PURPOSE: This post-authorisation safety study estimated the risk of anaphylaxis in patients receiving intravenous (IV) iron in Europe, with interest in iron dextran and iron non-dextrans. Studies conducted in the United States have reported risk of anaphylaxis to IV iron ranging from 2.0 to 6.8 per 10 000 first treatments. METHODS: Cohort study of IV iron new users, captured mostly through pharmacy ambulatory dispensing, from populations covered by health and administrative data sources in five European countries from 1999 to 2017. Anaphylaxis events were identified through an algorithm that used parenteral penicillin as a positive control. RESULTS: A total of 304 210 patients with a first IV iron treatment (6367 iron dextran), among whom 13-16 anaphylaxis cases were identified and reported as a range to comply with data protection regulations. The pooled unadjusted incidence proportion (IP) ranged from 0.4 (95% confidence interval [CI], 0.2-0.9) to 0.5 (95% CI, 0.3-1.0) per 10 000 first treatments. No events were identified at first dextran treatments. There were 231 294 first penicillin treatments with 30 potential cases of anaphylaxis (IP = 1.2; 95% CI, 0.8-1.7 per 10 000 treatments).

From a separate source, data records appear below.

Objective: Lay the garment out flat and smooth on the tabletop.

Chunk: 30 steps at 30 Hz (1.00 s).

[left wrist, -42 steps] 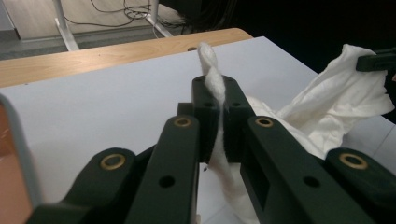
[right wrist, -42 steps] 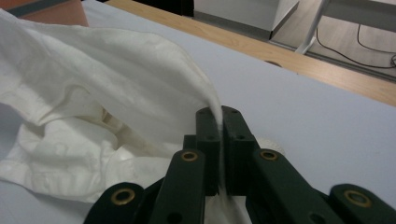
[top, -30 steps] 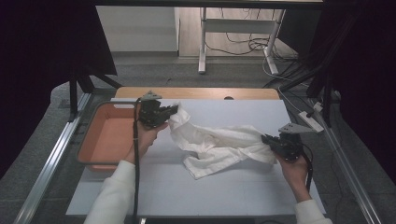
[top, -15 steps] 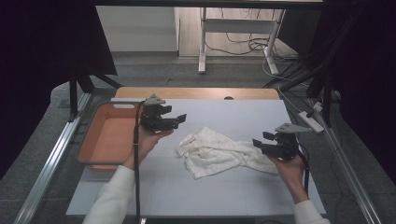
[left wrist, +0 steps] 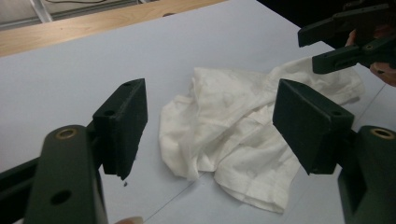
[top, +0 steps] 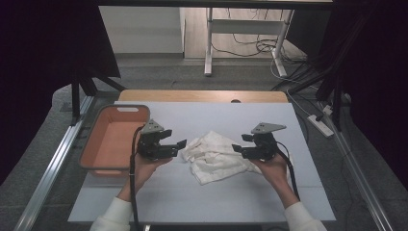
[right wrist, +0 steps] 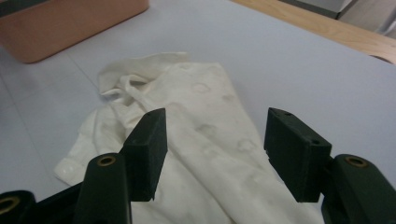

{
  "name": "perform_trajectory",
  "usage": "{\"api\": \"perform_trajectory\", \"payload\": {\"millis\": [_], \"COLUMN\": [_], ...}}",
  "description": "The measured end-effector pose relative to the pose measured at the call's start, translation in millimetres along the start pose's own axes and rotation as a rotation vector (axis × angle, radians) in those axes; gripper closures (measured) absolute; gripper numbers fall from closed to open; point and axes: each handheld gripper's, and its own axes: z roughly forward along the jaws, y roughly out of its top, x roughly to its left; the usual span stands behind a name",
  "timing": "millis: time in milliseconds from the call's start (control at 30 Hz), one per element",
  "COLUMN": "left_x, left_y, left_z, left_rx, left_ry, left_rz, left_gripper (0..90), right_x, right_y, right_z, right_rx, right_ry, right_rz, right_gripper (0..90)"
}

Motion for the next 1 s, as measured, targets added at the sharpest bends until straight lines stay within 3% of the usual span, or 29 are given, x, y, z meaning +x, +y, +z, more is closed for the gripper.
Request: {"api": "perform_trajectory", "payload": {"millis": [100,167,400,733,1000], "left_x": [1.5,3.3,4.7,5.1,5.4], "left_y": [-2.2,-3.5,-6.6,-7.9,-8.6], "left_z": [2.5,1.1,-1.3,-7.1,-4.9], "left_rx": [0.020,0.006,0.003,-0.009,-0.005], "left_ry": [0.005,-0.001,0.000,0.011,-0.004], "left_rz": [0.003,-0.010,-0.024,-0.032,-0.033], "left_gripper": [27.5,27.7,27.9,27.8,27.9], "right_x": [6.2,11.0,36.9,52.9,59.1], "right_y": [3.9,6.2,19.6,27.6,28.2], "right_z": [16.5,26.7,57.9,84.1,104.9], "right_rx": [0.023,0.033,0.076,0.104,0.135], "right_ry": [0.028,0.045,0.084,0.136,0.149], "right_rz": [-0.008,-0.021,-0.122,-0.153,-0.178], "right_gripper": [40.8,41.5,43.0,43.6,46.4]}}
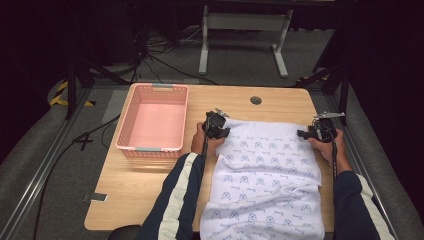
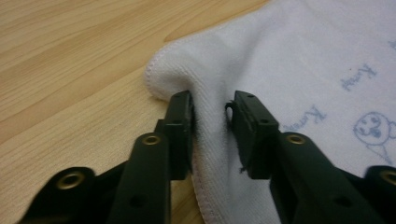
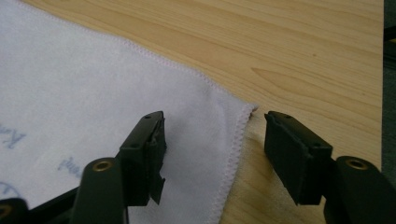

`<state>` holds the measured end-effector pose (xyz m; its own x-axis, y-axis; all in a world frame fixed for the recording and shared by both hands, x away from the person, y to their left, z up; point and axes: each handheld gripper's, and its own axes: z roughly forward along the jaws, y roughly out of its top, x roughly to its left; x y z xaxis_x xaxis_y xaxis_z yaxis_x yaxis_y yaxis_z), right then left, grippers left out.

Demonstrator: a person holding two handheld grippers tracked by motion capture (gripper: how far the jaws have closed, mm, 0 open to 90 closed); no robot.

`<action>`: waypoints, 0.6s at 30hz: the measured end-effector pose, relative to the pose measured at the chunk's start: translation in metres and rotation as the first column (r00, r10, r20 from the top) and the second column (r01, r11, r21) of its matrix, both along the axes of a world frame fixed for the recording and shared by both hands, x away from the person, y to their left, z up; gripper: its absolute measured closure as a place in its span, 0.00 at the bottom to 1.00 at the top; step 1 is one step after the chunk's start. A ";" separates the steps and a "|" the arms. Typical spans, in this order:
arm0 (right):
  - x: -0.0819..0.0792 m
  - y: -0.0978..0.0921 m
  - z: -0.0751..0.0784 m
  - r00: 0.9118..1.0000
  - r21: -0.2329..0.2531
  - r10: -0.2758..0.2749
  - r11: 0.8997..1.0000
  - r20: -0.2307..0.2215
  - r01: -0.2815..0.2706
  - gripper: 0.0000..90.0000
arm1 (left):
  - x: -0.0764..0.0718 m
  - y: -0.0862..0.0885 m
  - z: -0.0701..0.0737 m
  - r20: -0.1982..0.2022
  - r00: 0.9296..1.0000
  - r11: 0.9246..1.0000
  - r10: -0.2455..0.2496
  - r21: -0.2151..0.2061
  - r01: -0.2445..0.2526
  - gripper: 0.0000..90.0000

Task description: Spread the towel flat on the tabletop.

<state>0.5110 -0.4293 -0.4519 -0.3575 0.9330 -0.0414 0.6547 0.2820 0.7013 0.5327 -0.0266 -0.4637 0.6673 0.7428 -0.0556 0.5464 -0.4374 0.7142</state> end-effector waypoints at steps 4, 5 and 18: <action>0.003 -0.002 0.000 1.000 0.010 -0.023 1.000 -0.021 0.023 0.37 | 0.001 0.000 0.000 -0.014 1.000 1.000 -0.015 -0.018 0.015 0.91; 0.003 -0.003 0.000 0.999 0.013 -0.021 1.000 -0.026 0.022 0.38 | 0.002 0.000 0.000 -0.017 1.000 1.000 -0.010 -0.018 0.009 0.92; 0.000 0.005 0.012 0.994 0.049 0.098 0.994 -0.057 -0.095 0.94 | -0.013 -0.011 0.019 0.064 0.997 0.999 -0.041 0.021 0.040 0.96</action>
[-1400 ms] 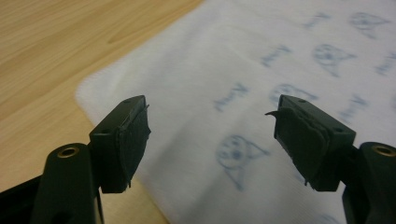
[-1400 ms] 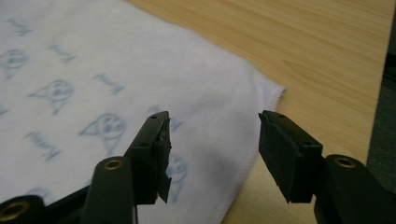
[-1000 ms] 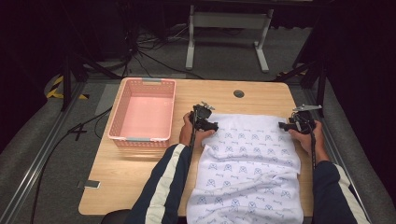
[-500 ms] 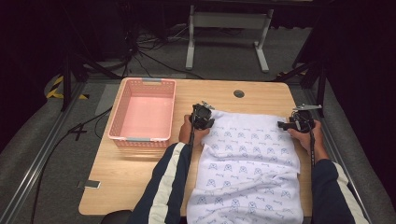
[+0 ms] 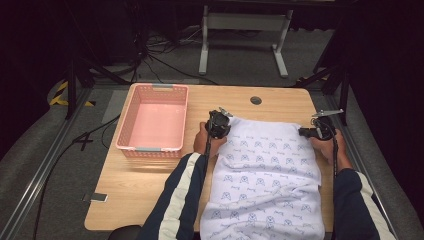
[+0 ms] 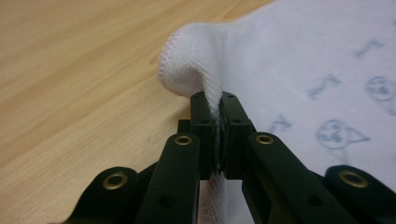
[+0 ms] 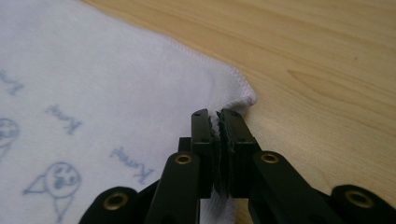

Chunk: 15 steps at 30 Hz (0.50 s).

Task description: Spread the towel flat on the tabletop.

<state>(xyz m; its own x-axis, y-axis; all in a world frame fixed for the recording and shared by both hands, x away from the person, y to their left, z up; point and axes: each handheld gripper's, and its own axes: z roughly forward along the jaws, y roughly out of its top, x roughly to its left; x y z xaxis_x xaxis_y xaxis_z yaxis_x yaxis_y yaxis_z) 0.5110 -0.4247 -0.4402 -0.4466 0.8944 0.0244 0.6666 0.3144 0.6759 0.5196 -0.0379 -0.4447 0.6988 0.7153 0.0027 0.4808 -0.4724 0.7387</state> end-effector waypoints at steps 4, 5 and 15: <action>-0.009 -0.001 0.013 0.999 0.048 0.029 0.998 0.045 -0.031 0.94 | -0.019 -0.004 0.021 0.045 0.997 0.998 -0.057 -0.028 0.059 0.96; -0.020 0.001 0.023 0.995 0.065 0.070 0.995 0.073 -0.075 0.94 | -0.031 -0.003 0.033 0.065 0.994 0.995 -0.089 -0.045 0.092 0.96; -0.109 0.016 0.061 0.928 0.119 0.318 0.931 0.195 -0.344 0.94 | -0.117 0.018 0.062 0.152 0.936 0.947 -0.316 -0.002 0.320 0.96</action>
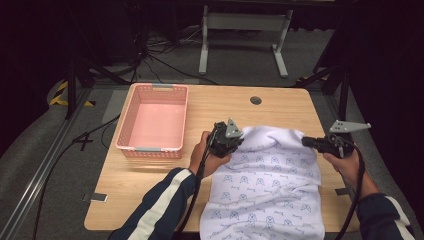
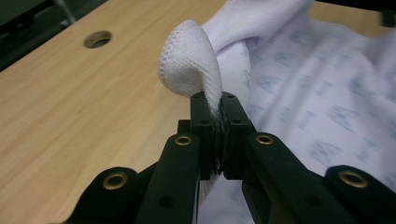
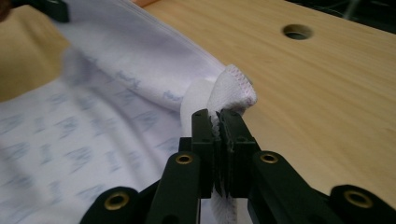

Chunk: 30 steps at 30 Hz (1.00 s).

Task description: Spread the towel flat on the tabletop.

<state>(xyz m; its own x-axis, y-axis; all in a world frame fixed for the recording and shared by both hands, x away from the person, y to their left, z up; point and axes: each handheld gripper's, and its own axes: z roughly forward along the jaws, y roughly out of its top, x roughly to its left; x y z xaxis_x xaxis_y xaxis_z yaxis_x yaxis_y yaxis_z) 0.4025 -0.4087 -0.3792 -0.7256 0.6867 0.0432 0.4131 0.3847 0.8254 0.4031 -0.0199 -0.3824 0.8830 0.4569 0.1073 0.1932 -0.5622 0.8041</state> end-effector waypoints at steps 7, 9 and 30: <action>-0.074 0.012 -0.017 0.985 -0.070 0.163 0.983 -0.064 -0.167 0.94 | -0.059 0.022 -0.035 -0.092 0.989 0.986 -0.119 0.106 0.128 0.96; -0.094 0.014 -0.027 0.984 -0.089 0.149 0.983 -0.097 -0.158 0.94 | -0.071 0.025 -0.048 -0.096 0.989 0.975 -0.116 0.177 0.132 0.96; -0.016 0.018 -0.072 0.992 -0.245 -0.117 0.964 -0.046 0.102 0.95 | 0.035 -0.024 -0.076 -0.006 0.995 0.963 0.097 0.254 -0.092 0.97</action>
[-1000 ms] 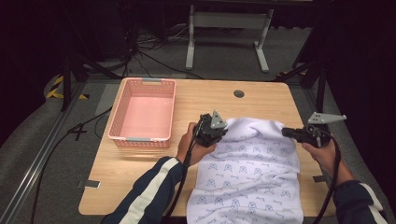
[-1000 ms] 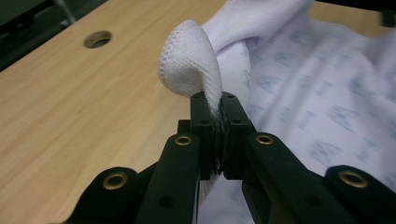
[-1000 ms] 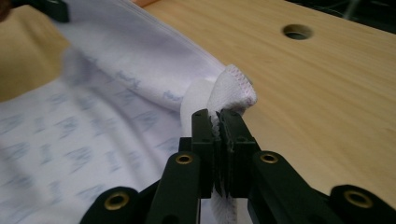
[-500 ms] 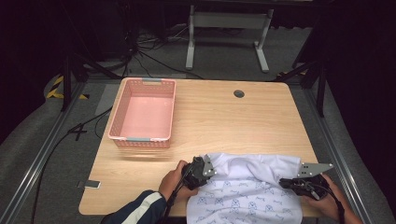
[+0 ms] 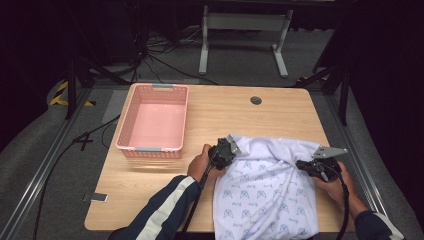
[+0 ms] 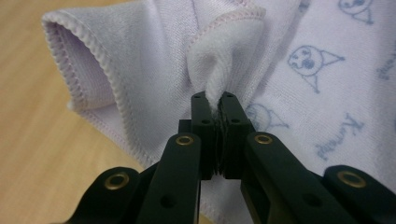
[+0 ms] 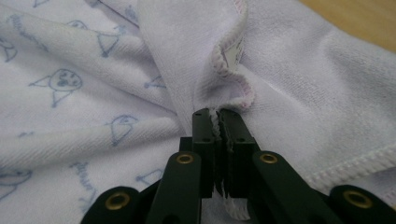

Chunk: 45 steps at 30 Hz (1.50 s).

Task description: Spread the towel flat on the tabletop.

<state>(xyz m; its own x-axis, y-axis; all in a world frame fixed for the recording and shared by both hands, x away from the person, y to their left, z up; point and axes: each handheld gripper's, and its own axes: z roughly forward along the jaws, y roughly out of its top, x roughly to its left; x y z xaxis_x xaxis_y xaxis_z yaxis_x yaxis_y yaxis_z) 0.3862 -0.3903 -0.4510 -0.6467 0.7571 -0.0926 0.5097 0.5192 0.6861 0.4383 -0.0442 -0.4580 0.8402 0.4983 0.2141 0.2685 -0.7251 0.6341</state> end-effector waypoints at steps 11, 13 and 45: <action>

CONCLUSION: We found an IP of anaphylaxis from 0.4 to 0.5 per 10 000 first IV iron treatments. The study captured only a fraction of IV iron treatments administered in hospitals, where most first treatments are likely to happen. Due to this limitation, the study could not exclude a differential risk of anaphylaxis between iron dextran and iron non-dextrans. The IP of anaphylaxis in users of penicillin was consistent with incidences reported in the literature.